Desde que está al frente de la ANC, el señor Llach se ha convertido en una especie de caudillo providencial que intenta llevar a sus huestes (cada día más mermadas) por lo que él cree que es el buen camino (por cierto, aunque era socio de la ANC, nunca pagó las cuotas mensuales hasta que vio que podía hacerse con la presidencia de tan funesta institución, momento en el que, aunque intuyo que refunfuñando, se puso al día en cuestión de pagos).
Una vez convertido en presidente, el hombre se ha venido arriba y les dice a los partidos políticos independentistas lo que pueden hacer y lo que no. Primera orden: no contribuir en absoluto a hacer presidente de la Generalitat a Salvador Illa, pues el taimado socialista es de los que apoyaron el 155. Ni Junts, ni ERC ni la CUP pueden ayudar a Illa a hacer su sueño (y el de Pedro Sánchez) realidad. Y si le desobedecen, el nuevo tiranuelo amenaza con movilizaciones sociales (es decir, soltar las masas indepes por las calles catalanas, aunque lo de masas resulte una exageración en la situación actual del separatismo).

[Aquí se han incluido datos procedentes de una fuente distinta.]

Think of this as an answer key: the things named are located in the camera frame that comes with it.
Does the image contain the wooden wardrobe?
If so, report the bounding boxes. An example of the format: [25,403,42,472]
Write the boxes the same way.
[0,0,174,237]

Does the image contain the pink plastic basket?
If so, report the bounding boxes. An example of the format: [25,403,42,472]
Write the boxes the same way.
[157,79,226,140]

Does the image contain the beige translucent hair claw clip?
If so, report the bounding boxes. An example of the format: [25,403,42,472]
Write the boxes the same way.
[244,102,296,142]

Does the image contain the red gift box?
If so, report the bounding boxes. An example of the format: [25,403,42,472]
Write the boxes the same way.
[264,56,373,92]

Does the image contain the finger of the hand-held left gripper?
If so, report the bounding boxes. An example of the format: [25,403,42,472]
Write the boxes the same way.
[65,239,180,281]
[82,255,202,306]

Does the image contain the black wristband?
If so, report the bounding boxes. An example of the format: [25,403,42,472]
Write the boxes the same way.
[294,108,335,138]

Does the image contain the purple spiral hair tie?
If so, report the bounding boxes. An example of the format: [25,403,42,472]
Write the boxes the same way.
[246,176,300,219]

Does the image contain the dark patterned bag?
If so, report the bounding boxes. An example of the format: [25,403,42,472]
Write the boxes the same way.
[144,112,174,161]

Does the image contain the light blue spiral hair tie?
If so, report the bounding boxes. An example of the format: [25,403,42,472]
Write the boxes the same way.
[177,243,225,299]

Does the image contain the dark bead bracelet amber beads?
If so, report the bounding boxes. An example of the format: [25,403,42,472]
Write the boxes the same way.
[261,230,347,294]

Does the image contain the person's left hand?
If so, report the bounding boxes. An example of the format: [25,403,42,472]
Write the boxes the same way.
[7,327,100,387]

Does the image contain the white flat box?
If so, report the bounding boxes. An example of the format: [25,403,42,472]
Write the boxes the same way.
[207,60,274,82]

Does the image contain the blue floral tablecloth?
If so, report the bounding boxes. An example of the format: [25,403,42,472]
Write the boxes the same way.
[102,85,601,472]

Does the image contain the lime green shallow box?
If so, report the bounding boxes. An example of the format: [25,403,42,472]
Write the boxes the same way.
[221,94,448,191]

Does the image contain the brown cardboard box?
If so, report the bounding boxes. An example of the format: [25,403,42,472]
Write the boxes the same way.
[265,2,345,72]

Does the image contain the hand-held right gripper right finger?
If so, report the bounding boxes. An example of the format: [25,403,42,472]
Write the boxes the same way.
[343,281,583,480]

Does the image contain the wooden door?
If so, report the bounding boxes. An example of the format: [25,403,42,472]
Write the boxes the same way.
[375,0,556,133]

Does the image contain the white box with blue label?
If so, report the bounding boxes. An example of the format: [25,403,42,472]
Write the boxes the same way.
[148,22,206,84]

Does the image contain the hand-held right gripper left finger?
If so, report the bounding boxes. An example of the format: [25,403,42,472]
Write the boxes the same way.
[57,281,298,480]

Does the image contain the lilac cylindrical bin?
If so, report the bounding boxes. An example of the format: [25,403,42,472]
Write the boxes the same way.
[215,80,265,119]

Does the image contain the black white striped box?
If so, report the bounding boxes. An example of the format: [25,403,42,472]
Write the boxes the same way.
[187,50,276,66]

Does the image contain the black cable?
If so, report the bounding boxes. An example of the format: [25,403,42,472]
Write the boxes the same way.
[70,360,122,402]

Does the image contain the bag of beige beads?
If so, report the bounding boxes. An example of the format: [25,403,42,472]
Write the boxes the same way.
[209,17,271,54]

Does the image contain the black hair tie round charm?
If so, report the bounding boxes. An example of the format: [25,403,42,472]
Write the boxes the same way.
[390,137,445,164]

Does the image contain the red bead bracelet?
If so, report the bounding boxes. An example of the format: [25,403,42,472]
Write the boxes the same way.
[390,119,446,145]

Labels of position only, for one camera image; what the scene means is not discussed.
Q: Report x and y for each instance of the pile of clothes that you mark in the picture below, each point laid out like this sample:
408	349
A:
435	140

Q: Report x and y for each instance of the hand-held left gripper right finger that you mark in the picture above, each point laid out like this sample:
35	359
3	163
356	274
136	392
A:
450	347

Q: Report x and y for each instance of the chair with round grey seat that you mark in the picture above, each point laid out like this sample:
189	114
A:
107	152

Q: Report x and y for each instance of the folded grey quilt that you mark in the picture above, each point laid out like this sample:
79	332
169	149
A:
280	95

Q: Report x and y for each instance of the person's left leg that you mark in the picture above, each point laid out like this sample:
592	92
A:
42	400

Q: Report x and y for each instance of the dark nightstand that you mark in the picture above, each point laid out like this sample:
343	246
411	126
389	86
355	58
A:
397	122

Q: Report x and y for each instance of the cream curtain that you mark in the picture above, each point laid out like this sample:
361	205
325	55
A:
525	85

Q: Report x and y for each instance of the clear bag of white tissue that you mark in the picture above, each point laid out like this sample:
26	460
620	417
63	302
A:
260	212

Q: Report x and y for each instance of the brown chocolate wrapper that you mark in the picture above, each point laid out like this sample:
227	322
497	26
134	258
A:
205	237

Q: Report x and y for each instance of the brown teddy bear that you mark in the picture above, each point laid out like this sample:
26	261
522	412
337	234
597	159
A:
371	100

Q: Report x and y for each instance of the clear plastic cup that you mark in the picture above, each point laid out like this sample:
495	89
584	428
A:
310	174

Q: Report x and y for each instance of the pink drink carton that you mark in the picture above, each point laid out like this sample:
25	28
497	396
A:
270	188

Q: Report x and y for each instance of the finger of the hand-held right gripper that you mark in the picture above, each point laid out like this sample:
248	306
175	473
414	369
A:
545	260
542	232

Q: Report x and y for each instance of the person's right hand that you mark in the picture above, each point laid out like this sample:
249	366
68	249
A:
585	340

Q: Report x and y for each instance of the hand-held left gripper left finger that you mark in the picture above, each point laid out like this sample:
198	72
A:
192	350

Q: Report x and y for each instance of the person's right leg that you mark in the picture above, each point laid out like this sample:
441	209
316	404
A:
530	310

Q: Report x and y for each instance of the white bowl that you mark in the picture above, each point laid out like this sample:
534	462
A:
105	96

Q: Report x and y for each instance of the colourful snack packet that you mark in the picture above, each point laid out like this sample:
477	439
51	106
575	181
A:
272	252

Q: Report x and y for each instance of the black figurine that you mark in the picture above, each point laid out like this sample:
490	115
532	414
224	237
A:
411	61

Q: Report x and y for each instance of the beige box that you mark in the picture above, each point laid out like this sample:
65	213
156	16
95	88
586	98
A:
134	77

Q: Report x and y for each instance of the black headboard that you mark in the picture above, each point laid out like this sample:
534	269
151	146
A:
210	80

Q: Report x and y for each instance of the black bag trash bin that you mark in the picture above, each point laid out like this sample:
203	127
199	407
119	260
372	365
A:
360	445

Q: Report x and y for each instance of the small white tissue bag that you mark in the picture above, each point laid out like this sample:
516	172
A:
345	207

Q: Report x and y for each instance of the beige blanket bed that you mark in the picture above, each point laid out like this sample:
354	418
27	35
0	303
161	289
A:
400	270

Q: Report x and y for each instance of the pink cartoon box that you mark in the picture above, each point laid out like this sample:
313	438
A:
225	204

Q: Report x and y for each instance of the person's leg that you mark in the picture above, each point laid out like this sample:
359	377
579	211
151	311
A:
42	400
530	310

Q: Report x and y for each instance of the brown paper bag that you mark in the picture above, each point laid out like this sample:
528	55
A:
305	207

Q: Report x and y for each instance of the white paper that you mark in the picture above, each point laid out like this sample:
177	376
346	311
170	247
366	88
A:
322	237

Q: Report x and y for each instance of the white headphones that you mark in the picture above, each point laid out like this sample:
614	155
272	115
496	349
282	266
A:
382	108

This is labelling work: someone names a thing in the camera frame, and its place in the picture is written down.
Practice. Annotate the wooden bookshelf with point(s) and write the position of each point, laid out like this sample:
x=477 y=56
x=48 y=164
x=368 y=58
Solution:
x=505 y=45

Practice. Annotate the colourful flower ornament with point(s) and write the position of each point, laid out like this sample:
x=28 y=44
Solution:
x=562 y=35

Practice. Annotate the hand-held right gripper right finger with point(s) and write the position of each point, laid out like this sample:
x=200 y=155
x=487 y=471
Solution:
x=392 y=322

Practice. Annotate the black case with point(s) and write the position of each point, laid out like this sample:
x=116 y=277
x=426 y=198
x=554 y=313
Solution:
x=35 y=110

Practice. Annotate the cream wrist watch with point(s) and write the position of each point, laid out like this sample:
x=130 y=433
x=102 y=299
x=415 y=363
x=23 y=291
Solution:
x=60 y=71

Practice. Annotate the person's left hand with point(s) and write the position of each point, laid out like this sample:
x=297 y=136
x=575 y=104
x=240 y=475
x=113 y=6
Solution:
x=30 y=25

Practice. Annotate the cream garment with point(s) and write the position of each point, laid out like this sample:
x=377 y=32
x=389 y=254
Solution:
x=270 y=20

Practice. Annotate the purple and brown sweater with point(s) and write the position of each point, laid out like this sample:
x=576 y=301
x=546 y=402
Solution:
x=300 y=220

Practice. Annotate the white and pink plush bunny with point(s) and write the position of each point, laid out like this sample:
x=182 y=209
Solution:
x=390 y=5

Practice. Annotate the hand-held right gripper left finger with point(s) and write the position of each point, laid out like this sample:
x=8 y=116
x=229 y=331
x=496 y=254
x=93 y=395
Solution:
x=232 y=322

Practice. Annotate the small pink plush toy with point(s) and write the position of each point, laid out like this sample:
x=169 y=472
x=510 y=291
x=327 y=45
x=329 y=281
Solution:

No sé si Llach ha decidido seguir el ejemplo de Joe Biden y lanzarse a chochear o si su relación con la realidad es, cuando menos, oblicua. La CUP no pinta nada (ni ahora ni cuando concluya su famoso proceso de Garbí, una supuesta refundación de la pandilla). Junts ha acaparado los votos independentistas y contribuido a tildar de traidor y botifler a Junqueras (¡manda huevos!: para eso se tiró el beato cuatro años en el talego, mientras el heroico Puigdemont, a quien Llach le ve todas las gracias, se daba el piro y se instalaba en Flandes para idear diferentes maneras de sacarle los cuartos a la grey soberanista). Y ERC está en plena fase de derribo y necesita al PSOE de Sánchez para sobrevivir: las encuestas les auguran un hundimiento del copón en una posible repetición de elecciones.
ERC sobrevivirá mientras le sea útil a Sánchez para mantenerse en el poder, ya que entre la parroquia indepe goza de muy mala fama. Puede que Lluís Llach siga creyendo que la independencia del terruño es inminente, pero en ERC son plenamente conscientes de que los buenos viejos tiempos del prusés han quedado atrás y ahora toca salvar los muebles, aunque, de cara a la galería, haya que seguir poniendo cara de feroz independentista.
Todos sabemos (los de ERC, los primeros) que el concierto económico que exige la fugada Marta Rovira desde Suiza es una jugada de cara a la galería (a ver si recuperan a algunos de los que se hayan pasado a Junts) que conseguirá, a lo sumo, unos milloncejos del Estado para Cataluña, a cambio, claro está, de contribuir a que Illa llegue a presidir la Generalitat. No sé de dónde sacará Sánchez esos milloncejos sin que se le reboten, con toda la razón, otras comunidades autónomas que no pillen cacho, pero es muy capaz de llegar a una solución de compromiso que no cabree (demasiado) a nadie: así es él de proactivo y resiliente (sin por ello dejar de estar profundamente enamorado de su esposa).
Las instrucciones, pues, de Lluís Llach son un desiderátum que no tiene la menor posibilidad de hacerse realidad. La unión de Junts y ERC es imposible, pues se odian mutuamente más de lo que odian a España. Y, sobre todo, se trata de sobrevivir a una tesitura que no les es muy favorable. En ese sentido, o ayudan a Illa (y a Sánchez) o se van al carajo (con la de cargos que se perderían y monises que dejarían de llegar). Ante semejante coyuntura, las amenazas de Lluís Llach no creo que le quiten el sueño a nadie de lo que queda de ERC. Y, poco a poco, el provecto cantautor se irá convirtiendo en una especie de viejo chiflado que, como se dice por aquí, no toca ni quarts ni hores.